TO DO
If a line below includes the string "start", copy it.

Stored records:
--------------------

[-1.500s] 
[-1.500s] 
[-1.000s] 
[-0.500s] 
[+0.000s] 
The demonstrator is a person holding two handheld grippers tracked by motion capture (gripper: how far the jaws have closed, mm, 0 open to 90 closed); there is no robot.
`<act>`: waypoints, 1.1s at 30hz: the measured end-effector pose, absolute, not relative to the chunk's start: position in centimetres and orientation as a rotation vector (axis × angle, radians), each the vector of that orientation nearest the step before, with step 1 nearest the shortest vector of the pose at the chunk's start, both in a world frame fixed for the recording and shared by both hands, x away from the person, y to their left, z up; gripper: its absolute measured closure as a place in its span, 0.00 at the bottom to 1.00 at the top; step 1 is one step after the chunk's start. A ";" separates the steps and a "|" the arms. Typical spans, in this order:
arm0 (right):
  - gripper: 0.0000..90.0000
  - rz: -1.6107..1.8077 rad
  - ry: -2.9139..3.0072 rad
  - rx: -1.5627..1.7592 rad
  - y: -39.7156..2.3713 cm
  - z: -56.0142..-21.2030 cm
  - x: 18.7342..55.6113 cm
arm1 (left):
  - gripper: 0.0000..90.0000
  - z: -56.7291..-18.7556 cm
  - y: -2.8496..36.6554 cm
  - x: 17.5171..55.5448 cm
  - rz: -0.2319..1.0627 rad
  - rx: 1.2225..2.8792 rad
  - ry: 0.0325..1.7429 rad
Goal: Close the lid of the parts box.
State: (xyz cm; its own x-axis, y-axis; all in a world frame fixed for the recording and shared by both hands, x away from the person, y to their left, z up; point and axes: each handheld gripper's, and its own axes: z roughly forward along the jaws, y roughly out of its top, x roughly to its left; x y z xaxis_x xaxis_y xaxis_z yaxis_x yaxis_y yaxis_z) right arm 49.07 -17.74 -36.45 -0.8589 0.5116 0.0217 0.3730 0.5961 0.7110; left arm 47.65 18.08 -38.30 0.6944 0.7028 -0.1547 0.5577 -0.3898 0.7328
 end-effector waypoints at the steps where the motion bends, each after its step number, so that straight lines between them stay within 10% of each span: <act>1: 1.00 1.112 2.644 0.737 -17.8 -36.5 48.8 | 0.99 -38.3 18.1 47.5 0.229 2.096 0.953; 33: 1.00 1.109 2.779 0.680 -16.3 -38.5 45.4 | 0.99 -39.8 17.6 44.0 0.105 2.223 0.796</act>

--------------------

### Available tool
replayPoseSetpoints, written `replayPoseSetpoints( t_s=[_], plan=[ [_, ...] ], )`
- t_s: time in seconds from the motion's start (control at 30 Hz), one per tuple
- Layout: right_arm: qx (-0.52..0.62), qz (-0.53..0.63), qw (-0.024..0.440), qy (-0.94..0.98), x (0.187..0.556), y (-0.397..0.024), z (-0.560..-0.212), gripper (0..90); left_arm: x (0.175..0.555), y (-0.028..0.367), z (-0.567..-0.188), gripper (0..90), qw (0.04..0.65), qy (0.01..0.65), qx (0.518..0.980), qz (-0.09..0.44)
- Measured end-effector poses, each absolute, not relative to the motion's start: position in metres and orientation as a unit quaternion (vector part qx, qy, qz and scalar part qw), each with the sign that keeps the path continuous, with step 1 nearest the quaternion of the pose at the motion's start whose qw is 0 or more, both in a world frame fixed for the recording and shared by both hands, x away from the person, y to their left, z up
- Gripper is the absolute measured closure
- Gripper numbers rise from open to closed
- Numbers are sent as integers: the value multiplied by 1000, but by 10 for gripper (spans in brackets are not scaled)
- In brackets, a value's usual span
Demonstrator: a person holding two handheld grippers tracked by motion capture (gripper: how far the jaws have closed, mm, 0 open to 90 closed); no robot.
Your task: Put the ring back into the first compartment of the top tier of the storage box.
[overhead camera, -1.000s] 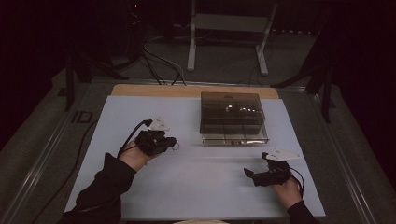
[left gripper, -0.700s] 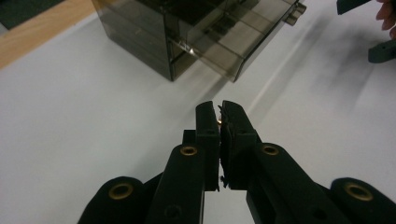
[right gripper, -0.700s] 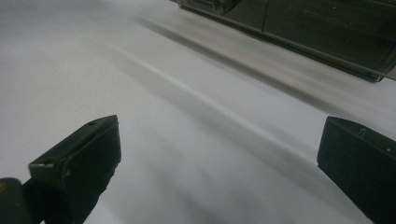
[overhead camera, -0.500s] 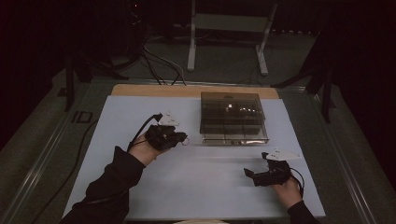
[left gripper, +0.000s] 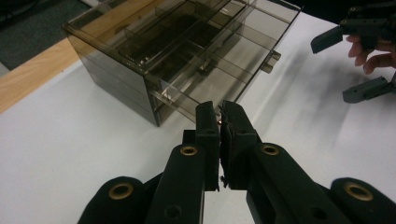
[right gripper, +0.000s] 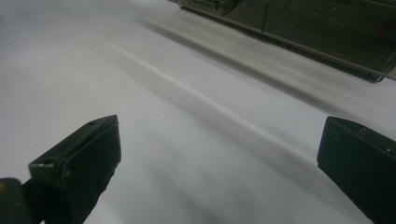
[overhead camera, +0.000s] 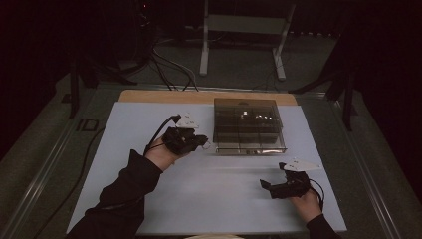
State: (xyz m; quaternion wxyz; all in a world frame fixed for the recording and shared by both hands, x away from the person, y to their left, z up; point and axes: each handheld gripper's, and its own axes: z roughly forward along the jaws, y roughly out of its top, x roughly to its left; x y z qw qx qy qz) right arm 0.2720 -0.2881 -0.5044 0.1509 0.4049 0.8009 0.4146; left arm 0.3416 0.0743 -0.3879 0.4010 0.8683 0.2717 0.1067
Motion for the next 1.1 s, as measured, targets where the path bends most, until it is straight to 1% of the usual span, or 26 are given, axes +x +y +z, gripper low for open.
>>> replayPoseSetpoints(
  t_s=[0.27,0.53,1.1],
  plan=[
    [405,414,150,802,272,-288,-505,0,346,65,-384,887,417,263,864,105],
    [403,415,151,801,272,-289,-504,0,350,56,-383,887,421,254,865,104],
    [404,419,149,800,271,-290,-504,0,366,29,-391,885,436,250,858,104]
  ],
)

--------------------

REPLY
`<act>`: waypoints, 1.1s at 30hz: the measured end-effector pose, absolute, not relative to the chunk's start: position in centimetres and orientation as a rotation vector (axis × angle, radians), each the vector of that orientation nearest the step before, with step 1 nearest the shortest vector of the pose at the chunk's start, both in a world frame fixed for the recording and shared by both hands, x away from the person, y to their left, z up; gripper: its absolute measured closure as a place in its span, 0.00 at the bottom to 1.00 at the top; step 1 is one step after the chunk's start. A ";" separates the steps and a "|" the arms. Typical spans, in this order:
- t_s: time in seconds from the motion's start (control at 30 Hz), one per tuple
- Measured end-effector poses, each absolute, not relative to the motion's start: position in metres and orientation as a unit quaternion (vector part qx, qy, qz and scalar part qw), each with the sign that keeps the path continuous, with step 1 nearest the quaternion of the pose at the motion's start whose qw is 0 or more, both in a world frame fixed for the recording and shared by both hands, x away from the person, y to their left, z up

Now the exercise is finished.